----- RECORDS FOR THE TASK

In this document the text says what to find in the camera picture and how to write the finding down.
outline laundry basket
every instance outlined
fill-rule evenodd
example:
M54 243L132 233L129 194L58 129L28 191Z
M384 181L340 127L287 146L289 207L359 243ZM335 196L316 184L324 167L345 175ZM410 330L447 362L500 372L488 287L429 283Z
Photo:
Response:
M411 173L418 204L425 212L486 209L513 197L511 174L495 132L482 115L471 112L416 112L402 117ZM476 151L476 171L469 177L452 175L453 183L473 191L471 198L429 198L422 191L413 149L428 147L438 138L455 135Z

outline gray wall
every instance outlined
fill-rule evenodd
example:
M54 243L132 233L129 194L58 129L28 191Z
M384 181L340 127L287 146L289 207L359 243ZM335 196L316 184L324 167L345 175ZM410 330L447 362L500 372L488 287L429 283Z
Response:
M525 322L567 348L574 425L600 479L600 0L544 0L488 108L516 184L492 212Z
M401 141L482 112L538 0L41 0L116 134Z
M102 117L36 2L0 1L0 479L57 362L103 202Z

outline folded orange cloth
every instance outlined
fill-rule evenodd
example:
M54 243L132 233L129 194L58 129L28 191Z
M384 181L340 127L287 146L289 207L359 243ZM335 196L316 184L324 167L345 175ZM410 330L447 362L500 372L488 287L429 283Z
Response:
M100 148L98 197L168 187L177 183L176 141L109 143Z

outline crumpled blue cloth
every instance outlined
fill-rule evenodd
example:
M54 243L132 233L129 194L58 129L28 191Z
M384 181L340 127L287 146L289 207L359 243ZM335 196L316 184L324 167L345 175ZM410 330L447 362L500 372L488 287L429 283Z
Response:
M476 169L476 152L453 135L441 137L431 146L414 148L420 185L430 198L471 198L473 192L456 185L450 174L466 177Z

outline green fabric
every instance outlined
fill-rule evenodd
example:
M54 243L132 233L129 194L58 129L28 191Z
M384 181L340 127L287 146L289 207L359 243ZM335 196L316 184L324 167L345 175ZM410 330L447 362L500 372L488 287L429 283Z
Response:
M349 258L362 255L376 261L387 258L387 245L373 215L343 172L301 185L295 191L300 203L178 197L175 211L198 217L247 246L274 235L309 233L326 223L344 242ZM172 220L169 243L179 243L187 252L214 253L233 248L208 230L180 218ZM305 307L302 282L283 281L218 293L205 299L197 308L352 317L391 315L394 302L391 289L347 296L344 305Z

----------
----- RECORDS FOR THE TASK

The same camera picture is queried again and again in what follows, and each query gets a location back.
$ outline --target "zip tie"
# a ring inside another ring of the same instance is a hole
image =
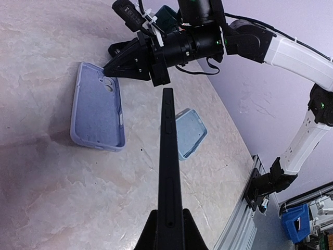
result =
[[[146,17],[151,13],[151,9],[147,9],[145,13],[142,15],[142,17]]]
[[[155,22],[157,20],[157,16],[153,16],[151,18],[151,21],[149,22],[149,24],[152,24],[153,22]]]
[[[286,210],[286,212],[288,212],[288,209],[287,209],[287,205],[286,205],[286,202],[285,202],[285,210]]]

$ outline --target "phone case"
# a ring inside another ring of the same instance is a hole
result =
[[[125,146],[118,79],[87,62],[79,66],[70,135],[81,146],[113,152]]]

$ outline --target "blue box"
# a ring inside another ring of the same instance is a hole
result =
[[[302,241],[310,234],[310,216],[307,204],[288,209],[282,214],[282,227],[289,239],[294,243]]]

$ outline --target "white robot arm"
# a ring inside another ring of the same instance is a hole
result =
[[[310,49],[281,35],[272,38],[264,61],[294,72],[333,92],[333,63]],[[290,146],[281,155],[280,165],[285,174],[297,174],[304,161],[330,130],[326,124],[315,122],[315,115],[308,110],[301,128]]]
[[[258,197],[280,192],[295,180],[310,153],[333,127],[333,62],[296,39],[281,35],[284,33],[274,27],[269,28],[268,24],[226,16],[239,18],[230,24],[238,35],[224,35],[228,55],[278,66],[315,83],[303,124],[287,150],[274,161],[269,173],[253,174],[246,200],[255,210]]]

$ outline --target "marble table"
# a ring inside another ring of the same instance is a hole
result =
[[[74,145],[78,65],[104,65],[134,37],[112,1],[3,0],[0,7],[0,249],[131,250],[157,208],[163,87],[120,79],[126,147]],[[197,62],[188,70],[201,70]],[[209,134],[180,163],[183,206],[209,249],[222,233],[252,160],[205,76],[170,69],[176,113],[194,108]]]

----------

Report the lines above that contain "picture".

In this document the text says what to find in the camera picture and how to write the finding down.
The same camera picture is queried again and again in what follows, and each query gets a location back.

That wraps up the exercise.